What this task involves
In the lines below, count those containing the word "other" and give the number alone.

<<<<

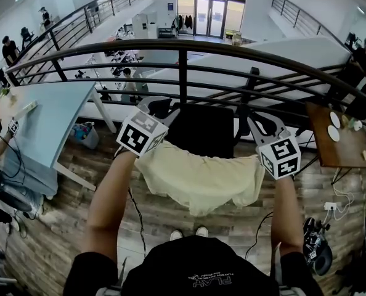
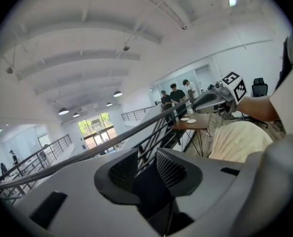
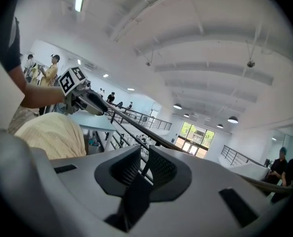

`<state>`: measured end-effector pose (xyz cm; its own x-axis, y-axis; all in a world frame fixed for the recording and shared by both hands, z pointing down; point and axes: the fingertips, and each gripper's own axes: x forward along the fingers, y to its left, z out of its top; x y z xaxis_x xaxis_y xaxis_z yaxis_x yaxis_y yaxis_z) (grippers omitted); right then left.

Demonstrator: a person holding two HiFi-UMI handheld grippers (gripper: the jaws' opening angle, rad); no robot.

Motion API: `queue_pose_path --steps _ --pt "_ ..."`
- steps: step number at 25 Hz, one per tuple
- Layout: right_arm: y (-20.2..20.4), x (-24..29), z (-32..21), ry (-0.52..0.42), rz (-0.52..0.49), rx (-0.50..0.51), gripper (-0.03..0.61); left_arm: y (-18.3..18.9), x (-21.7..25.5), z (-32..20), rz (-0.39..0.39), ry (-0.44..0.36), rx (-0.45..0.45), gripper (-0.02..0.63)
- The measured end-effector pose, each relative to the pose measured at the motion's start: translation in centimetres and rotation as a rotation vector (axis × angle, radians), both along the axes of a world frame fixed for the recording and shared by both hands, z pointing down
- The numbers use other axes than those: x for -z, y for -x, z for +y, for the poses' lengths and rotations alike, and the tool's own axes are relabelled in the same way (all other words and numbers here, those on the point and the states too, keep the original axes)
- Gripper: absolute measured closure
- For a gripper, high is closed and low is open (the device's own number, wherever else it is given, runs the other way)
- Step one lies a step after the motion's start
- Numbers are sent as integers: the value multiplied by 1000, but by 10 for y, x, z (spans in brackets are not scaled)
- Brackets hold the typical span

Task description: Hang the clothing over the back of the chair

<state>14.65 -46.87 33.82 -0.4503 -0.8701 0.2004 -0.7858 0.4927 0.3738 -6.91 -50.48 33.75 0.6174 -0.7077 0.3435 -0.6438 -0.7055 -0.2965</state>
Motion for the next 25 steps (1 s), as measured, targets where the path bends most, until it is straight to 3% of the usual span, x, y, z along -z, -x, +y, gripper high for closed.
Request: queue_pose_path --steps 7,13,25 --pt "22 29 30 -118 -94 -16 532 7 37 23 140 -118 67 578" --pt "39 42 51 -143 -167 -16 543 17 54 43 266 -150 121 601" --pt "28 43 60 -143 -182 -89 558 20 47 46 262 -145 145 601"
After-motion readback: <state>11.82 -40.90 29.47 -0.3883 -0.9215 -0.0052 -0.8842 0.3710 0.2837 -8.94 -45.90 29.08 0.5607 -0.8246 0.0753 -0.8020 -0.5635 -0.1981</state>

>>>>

Answer to this exercise
2